Her wide-ranging interim statement included a range of recommendations, concluding that laws enacted under the coalition and Conservative governments that “deputise immigration enforcement to private citizens and civil servants in a range of arenas” must be repealed.

Ms Achiume said hostile environment policies supposedly directed at illegal migrants were “destroying the lives” of wider foreign and ethnic minority communities.

Speaking in London, she cited austerity, immigration laws and counter-terrorism policies among the structural dynamics undermining racial equality in Britain.

She heavily criticised the Right to Rent programme, which requires landlords to conduct visa inspections, bank checks and NHS data transfers that were partly scrapped earlier this week.

The policies had “effectively transformed places like hospitals, banks, and private residences into border checkpoints”, she said.

In the wake of a scandal over the treatment of workers who were invited to Britain during the Windrush period and their children, the government has apologised for “appalling” cases and vowed not to deport anyone wrongfully.

Sajid Javid, who became home secretary following Amber Rudd’s resignation, has distanced himself from the “hostile environment” and said only illegal migrants will be targeted.

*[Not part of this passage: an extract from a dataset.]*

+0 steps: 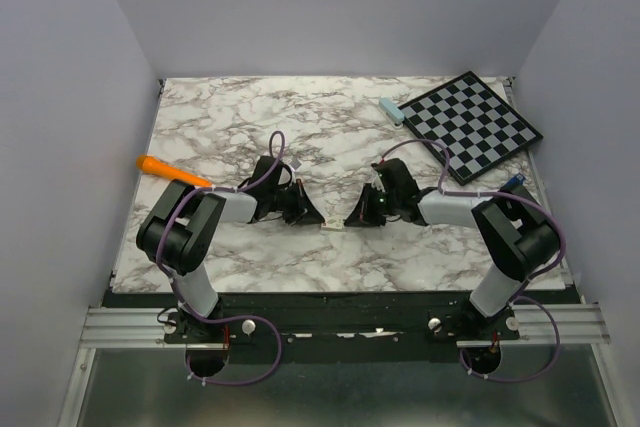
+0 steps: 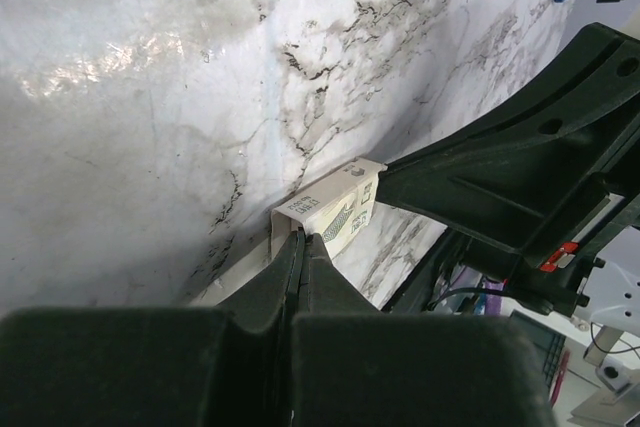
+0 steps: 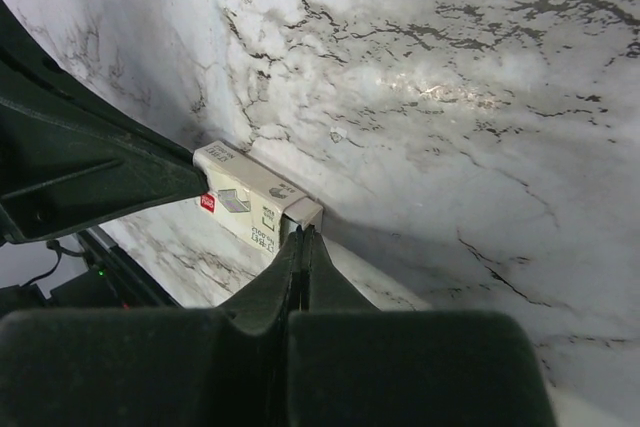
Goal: Load the staples into the stapler
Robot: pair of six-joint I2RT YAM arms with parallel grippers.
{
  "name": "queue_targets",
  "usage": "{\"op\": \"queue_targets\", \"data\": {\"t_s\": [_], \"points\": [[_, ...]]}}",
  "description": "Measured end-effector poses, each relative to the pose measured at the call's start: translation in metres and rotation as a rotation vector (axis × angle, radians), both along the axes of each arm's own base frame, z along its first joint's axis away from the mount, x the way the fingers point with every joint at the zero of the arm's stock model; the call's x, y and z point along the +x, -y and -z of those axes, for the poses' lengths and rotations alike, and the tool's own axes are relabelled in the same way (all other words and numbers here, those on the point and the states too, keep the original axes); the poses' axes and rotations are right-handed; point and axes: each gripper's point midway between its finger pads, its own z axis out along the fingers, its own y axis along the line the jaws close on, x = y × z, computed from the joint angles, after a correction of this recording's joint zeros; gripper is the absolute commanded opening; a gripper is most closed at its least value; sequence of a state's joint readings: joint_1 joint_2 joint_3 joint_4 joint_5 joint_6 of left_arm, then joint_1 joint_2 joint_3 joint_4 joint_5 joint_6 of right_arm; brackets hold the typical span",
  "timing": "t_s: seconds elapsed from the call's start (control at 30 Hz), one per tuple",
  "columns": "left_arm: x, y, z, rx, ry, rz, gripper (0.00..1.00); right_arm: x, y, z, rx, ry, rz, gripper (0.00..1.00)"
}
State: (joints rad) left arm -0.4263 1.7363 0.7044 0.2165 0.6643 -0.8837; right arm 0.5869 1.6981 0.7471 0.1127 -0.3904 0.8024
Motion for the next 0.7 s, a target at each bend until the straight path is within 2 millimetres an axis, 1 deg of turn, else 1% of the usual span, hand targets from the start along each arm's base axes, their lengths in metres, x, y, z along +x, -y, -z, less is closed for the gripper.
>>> {"op": "queue_targets", "data": {"t_s": [0.2,0.27,0.3,0.37,0.4,0.57,0.6,0.67,0.7], "points": [[0.0,0.001,-0.001,-0.008,0.005,0.004,0.03,0.0,0.008,0.0,-0.086,-0.017,-0.015,0.01],[-0.001,0.001,-0.002,-0.015,0.008,0.007,0.05,0.001,0.01,-0.001,-0.113,-0.019,-0.017,0.01],[-0.001,0.001,-0.002,-0.016,0.007,0.007,0.13,0.0,0.01,-0.001,-0.126,-0.022,-0.019,0.01],[-0.003,0.001,-0.001,-0.02,0.006,0.011,0.19,0.0,0.012,-0.001,-0.149,-0.025,-0.022,0.01],[-0.003,0.001,-0.001,-0.021,0.003,0.011,0.25,-0.001,0.013,0.0,-0.163,-0.025,-0.024,0.01],[-0.004,-0.002,0.001,-0.019,-0.005,0.003,0.27,-0.004,0.018,-0.001,-0.208,-0.033,-0.029,0.01],[-0.004,-0.002,0.001,-0.019,-0.007,0.003,0.32,-0.003,0.019,-0.002,-0.223,-0.031,-0.029,0.01],[-0.004,-0.003,0.0,-0.022,-0.005,0.001,0.36,-0.002,0.02,-0.004,-0.238,-0.025,-0.033,0.01],[-0.004,-0.003,-0.001,-0.025,-0.002,0.001,0.4,-0.002,0.019,-0.005,-0.244,-0.022,-0.034,0.01]]}}
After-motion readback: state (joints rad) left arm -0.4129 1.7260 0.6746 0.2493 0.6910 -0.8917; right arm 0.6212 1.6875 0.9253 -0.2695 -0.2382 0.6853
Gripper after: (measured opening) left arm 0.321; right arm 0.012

The government had already rebranded Theresa May’s flagship policy as the “compliant” environment, but Ms Achiume said nothing would change as long as parts of the 2014 and 2016 Immigration Acts that underpin it remain in place.

“Efforts such as eliminating deportation targets can achieve only slight cosmetic changes to an immigration enforcement regime that has permeated almost all aspects of social life in the UK,” she added.

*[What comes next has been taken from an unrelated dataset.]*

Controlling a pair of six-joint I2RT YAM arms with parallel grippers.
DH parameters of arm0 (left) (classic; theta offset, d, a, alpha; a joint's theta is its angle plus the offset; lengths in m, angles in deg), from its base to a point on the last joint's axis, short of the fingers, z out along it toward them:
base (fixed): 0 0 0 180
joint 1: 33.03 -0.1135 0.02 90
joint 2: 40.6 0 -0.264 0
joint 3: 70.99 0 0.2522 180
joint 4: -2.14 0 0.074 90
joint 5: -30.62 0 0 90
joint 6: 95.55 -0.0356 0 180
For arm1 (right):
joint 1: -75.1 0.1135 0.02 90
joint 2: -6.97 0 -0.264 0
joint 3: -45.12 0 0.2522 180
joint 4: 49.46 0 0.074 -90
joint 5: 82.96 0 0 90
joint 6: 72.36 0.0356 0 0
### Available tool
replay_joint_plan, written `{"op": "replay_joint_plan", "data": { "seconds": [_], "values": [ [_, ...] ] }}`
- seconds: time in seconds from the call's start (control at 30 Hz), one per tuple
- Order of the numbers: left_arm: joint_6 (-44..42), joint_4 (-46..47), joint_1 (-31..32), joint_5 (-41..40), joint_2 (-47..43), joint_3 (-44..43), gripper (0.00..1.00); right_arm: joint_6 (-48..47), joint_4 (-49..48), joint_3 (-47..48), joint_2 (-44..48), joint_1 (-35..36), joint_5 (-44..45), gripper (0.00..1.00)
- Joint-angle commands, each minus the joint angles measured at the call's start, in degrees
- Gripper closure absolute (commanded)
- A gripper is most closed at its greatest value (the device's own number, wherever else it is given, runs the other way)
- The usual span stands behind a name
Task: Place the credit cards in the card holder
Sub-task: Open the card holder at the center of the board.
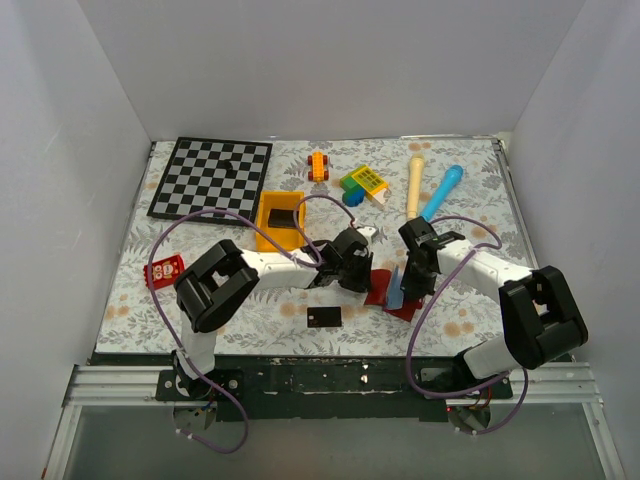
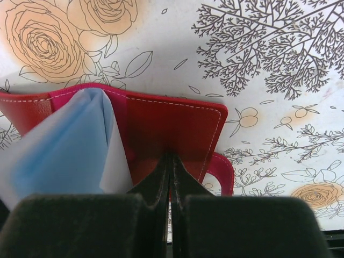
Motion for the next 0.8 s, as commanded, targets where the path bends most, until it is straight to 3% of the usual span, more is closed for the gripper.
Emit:
{"op": "replay_joint_plan", "data": {
  "seconds": [0.0,0.27,0.43,0.63,0.77],
  "values": [
    [-0.5,2.8,2.0,5.9,-1.2,-3.0,1.00,0.7,-3.7,-0.2,-1.4,-0.4,-2.9,0.99],
    [-0.8,1.4,2.3,3.1,-1.8,-2.2,1.00,0.6,-2.3,0.3,0.2,-0.9,-1.7,0.99],
    [-1.6,-0.3,2.4,1.1,-1.3,-2.0,1.00,0.4,4.0,2.6,5.2,-1.0,5.9,0.99],
    [-3.0,-2.5,2.3,-1.8,-1.4,-2.2,1.00,-0.6,9.6,4.8,10.8,-1.5,11.3,0.84],
    [-4.6,-4.0,2.3,-3.8,-1.4,-2.9,1.00,-0.7,9.6,4.6,12.0,-1.9,10.2,0.83]
  ]
}}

“A hostile environment ostensibly created for and formally restricted to irregular immigrants is in effect a hostile environment for all racial and ethnic communities ... both unconscious bias and conscious racial prejudice remain alive and well.”

“The structural socioeconomic exclusion of racial and ethnic minority communities in the United Kingdom is striking,” Ms Achiume added.

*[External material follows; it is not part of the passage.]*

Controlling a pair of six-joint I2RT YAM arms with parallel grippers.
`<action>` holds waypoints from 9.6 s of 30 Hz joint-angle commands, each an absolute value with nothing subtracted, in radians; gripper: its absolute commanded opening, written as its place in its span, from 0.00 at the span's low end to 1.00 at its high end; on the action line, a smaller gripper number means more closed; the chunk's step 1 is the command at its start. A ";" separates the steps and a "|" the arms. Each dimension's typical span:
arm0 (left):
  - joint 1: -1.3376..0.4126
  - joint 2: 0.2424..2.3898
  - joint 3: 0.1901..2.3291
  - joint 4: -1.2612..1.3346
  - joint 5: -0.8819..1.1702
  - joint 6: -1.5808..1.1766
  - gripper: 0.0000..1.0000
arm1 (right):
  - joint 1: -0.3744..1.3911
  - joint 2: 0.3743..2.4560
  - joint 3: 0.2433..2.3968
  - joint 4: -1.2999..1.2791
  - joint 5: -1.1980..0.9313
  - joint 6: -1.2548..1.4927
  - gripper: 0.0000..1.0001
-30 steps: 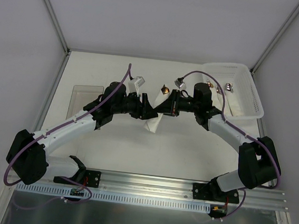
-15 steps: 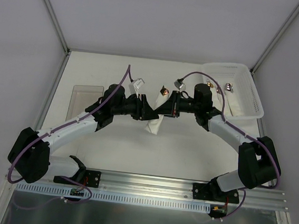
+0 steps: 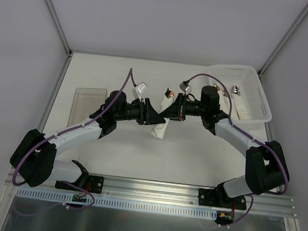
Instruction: Place the utensils on the paper napkin and roll it up
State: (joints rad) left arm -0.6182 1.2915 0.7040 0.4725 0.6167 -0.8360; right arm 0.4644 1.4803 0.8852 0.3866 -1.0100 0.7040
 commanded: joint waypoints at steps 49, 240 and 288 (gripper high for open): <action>-0.637 1.318 0.540 0.900 0.862 -1.058 0.30 | 0.465 1.451 0.994 0.727 -1.038 0.816 0.00; -0.518 1.023 0.745 0.468 0.578 -0.816 0.52 | 0.351 1.398 1.112 0.240 -1.206 0.513 0.00; -0.523 1.157 0.851 0.163 0.607 -0.620 0.99 | -0.393 2.289 2.266 -1.066 -0.551 -0.976 0.00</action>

“The harsh reality is that race, ethnicity, religion, gender, disability status and related categories all continue to determine the life chances and wellbeing of people in Britain in ways that are unacceptable and in many cases unlawful. Austerity measures have been disproportionately detrimental to racial and ethnic minority communities ... making women of colour the worst affected.”

She called on the government to subject all proposed fiscal policies to equality impact assessments that could flag any racial imbalances before they are brought in.

Weeks after a UN panel raised serious concern over the deaths of a “disproportionate number” of black and minority ethnic people in police custody, Ms Achiume hit out at inequality in the criminal justice system.

She also said a “national panic” over terrorism was driving Islamophobia and called for the government’s Prevent counter-extremism programme to be suspended and reviewed.

Ms Achiume concluded that although the UK had shown leadership in some areas of racial equality, including the prime minister’s race disparity audit, the government still has “much to do”.

“I hope that this is only the first step towards transforming formal government commitments into reality, especially for those who experience the highest levels of exclusion, subordination and discrimination on the basis of their race or ethnicity,” she said.

A government spokesperson said: “We note that the Special Rapporteur commended UK legislation and policy to tackle direct and indirect racial discrimination, and that in her end of mission statement she welcomed the Race Disparity Audit as ‘a remarkable step towards transforming formal commitments to racial equality into reality’.

”We have made great progress, but the Prime Minister is clear that if there is no rational explanation for ethnic disparities, then we – as a society – must take action to change them. That is precisely what we will do.”